“人死了。”
這句話一出,原本還圍在那女人身邊的幾個人直接腿一軟跌坐在了地上。
“死了?!”驚呼聲迅速傳遍整個河溝。
怎麽就死了呢?不是磕破了腦袋昏過去了嗎!
林宜知往岸上看去時,剛好與站在自己妹妹身後的鍾禾苗對視,對視的那一瞬間,鍾禾苗低下了頭。
林宜知看了眼低頭的鍾禾苗,將目光轉移到李大河懷裏的女兒身上。
見她依舊和之前一樣對著自己,對著周圍好奇的咿咿呀呀,便繼續轉身看自己麵前的屍體。
“報警了嗎?”
林宜知和旁邊的人說話時,將死去的女人從頭到腳仔細地看了一遍。
“沒,沒有。”
他們之前沒發現這女人死了,想著隻是個意外,等大夫來了包紮好就行了,誰也沒有去報警。
“現在去。”
“好。”那人手腳並用地從地上爬起來,轉身往坡上跑去。
李家屯兒的大隊長攔著他說了一句話,說完之後那人往外麵跑,大隊長小心地從上麵踩著石子下來。
“林醫生,她是摔死的嗎?”
林宜知掃過女人頭上的傷,看向她青紫的嘴唇,又掃向她挽起的褲腿。
林宜知拿著木棍撥了幾下女人的褲腿,找到了一處傷口。
兩個牙孔,周圍青黑一片。
“不是。”
林宜知將手裏的木棍扔到一旁,起身對李家屯兒的大隊長道:“這位女同誌頭上的傷看著重,但不是致命傷,她被毒蛇咬了。”

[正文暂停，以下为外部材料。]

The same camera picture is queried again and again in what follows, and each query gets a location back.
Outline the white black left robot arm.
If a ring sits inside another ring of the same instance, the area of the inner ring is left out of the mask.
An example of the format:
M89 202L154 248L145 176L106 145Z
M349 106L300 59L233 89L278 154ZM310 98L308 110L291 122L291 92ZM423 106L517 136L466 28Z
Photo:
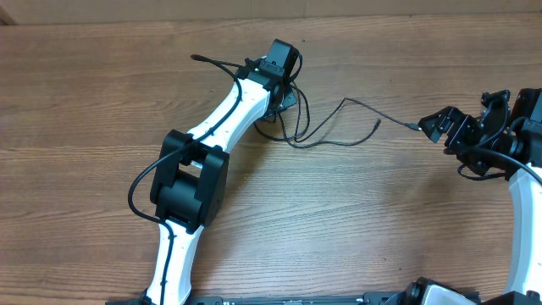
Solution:
M159 228L157 263L141 304L184 304L191 294L191 269L202 231L224 200L230 152L256 121L292 105L290 83L302 65L299 51L274 40L261 58L231 64L212 60L233 81L226 98L186 133L171 130L163 139L153 173L150 221Z

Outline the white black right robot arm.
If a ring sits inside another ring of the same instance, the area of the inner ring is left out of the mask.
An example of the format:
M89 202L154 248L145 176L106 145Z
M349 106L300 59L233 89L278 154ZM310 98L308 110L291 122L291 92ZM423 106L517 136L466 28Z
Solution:
M524 88L510 104L508 90L484 92L474 118L446 107L419 120L432 142L446 135L470 180L504 178L512 197L512 259L504 291L492 304L541 302L541 90Z

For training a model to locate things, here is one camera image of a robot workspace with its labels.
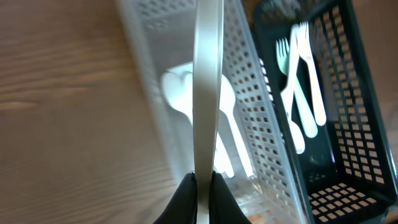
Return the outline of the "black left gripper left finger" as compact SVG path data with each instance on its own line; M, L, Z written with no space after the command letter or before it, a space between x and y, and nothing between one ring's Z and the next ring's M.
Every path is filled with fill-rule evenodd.
M197 180L187 173L164 211L154 224L194 224L197 222Z

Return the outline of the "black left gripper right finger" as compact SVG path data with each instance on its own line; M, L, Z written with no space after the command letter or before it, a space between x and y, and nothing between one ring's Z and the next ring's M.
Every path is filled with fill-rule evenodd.
M209 197L210 224L251 224L240 209L224 178L212 173Z

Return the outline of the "white plastic spoon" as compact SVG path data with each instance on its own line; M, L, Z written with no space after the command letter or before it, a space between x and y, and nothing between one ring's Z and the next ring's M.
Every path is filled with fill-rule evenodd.
M220 109L227 117L234 143L236 145L236 149L238 151L239 158L243 165L246 176L251 177L254 175L254 173L246 145L234 117L235 104L236 96L234 94L233 87L231 86L229 80L224 75L221 75Z
M223 57L223 0L198 0L193 51L193 150L197 223L209 223Z
M296 153L303 154L305 151L305 140L303 138L303 134L297 123L292 121L291 115L287 113L287 118L289 122L289 129L292 135L292 139L295 145Z
M193 126L193 94L192 94L192 74L188 73L188 87L185 80L174 73L166 72L160 78L160 85L168 105L183 113ZM216 134L216 151L214 166L219 173L225 172L227 177L234 177L233 167L229 159L226 148L219 133Z

女人的鞋子和褲子下半截有浸濕的痕跡,再看她高高挽起來的褲腿。
想來是鞋子和褲子濕了之後,她為了舒服一點將褲子挽起來,也是因為這樣,那條毒蛇才有機可乘。
“毒蛇?”李家屯兒的大隊長眉頭狠狠地蹙起。
如果是毒蛇的話,那真的隻能算是這女人倒黴了,因為這段時間剛好是山上的毒蛇出洞的時候。